Search code examples
pythonregextext-formatting

Problems printing searches not found


In the code below, the program is getting string data from the user and converting it to ascii and hex and searching all .log and .txt files in a certain directory for the string in plain string, hex, and ascii values. The program prints the line # , the string type found, and the file path if the string is found. However, not only do I want it to print the files if the string is found, I would also like it to print the file and path and string searched for in the files that were searched but not found. I'm a newbie, so please don't be frustrated with the simplicity of the problem. I'm still learning. Thanks. Code below:

 elif searchType =='2':
      print "\nDirectory to be searched: " + directory
      print "\nFile result2.log will be created in: c:\Temp_log_files."
      paths = "c:\\Temp_log_files\\result2.log"
      temp = file(paths, "w")
      userstring = raw_input("Enter a string name to search: ")
      userStrHEX = userstring.encode('hex')
      userStrASCII = ''.join(str(ord(char)) for char in userstring)
      regex = re.compile(r"(%s|%s|%s)" % ( re.escape( userstring ), re.escape( userStrHEX ), re.escape( userStrASCII )))
      goby = raw_input("Press Enter to begin search (search ignores whitespace)!\n")


      def walk_dir(directory, extensions=""):
          for path, dirs, files in os.walk(directory):
             for name in files:
                if name.endswith(extensions):
                   yield os.path.join(path, name)

      whitespace = re.compile(r'\s+')
      for line in fileinput.input(walk_dir(directory, (".log", ".txt"))):
          result = regex.search(whitespace.sub('', line))
          if result:
              template = "\nLine: {0}\nFile: {1}\nString Type: {2}\n\n"
              output = template.format(fileinput.filelineno(), fileinput.filename(), result.group())

              print output
              temp.write(output)
              break
          elif not result:
              template = "\nLine: {0}\nString not found in File: {1}\nString Type: {2}\n\n"
              output = template.format(fileinput.filelineno(), fileinput.filename(), result.group())

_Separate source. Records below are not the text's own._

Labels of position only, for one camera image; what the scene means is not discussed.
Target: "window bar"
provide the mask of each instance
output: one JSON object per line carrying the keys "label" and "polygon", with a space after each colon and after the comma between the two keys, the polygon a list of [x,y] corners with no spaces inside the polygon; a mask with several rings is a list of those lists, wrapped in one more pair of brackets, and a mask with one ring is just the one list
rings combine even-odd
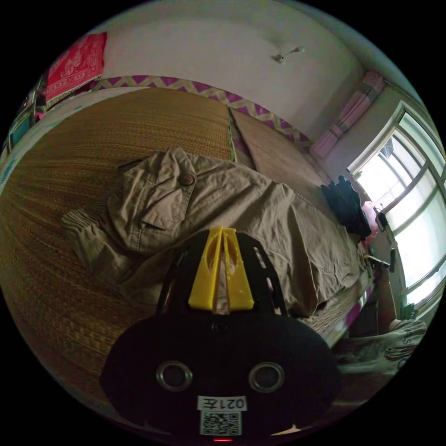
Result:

              print output
              temp.write(output)

      else:          
          print "There are no files in the directory!!!"

Solution

  • Folks, I think user706808 wants to search for all occurrences of searchstring in file and:

    • for each occurrence if string IS found in file, then on a per-LINE basis, print lineno, file pathname
    • if string is NOT found in file, then on a per-FILE basis print file pathname (but not the contents) and searchstring. Easiest way to do that is keep a boolean (or int) track of occurrences (nMatches), then print no-match-message at the end (if nMatches is 0 or False) before you close the file or the pathname goes out of context.

    Can you confirm? Assuming that's what you want, all you need to change is to split up this megaline of code...

    for line in fileinput.input(walk_dir(directory, (".log", ".txt"))):
    

    into...

    for curPathname in walk_dir(directory, (".log", ".txt")):
        nOccurrences = 0
        for line in fileinput.input(curPathname):
            result = regex.search(whitespace.sub('', line))
            if result:
                ...
                nOccurrences += 1  # ignores multiple matches on same line 
            # You don't need an 'elif not result' line, since that should happen on a per-file basis
        # Only get here when we reach EOF
        if (nOccurrences == 0):
            NOW HERE print the "not found" message, for curPathname
        # else you could print "found %d occurrences of %s in ..."
    

    Sound good?

    By the way you can now simply refer to fileinput.filename() as 'curPathname'.

    (Also you might like to abstract the functionality into a function find_occurrences(searchstring,pathname) which returns int or Boolean 'nOccurrences'.)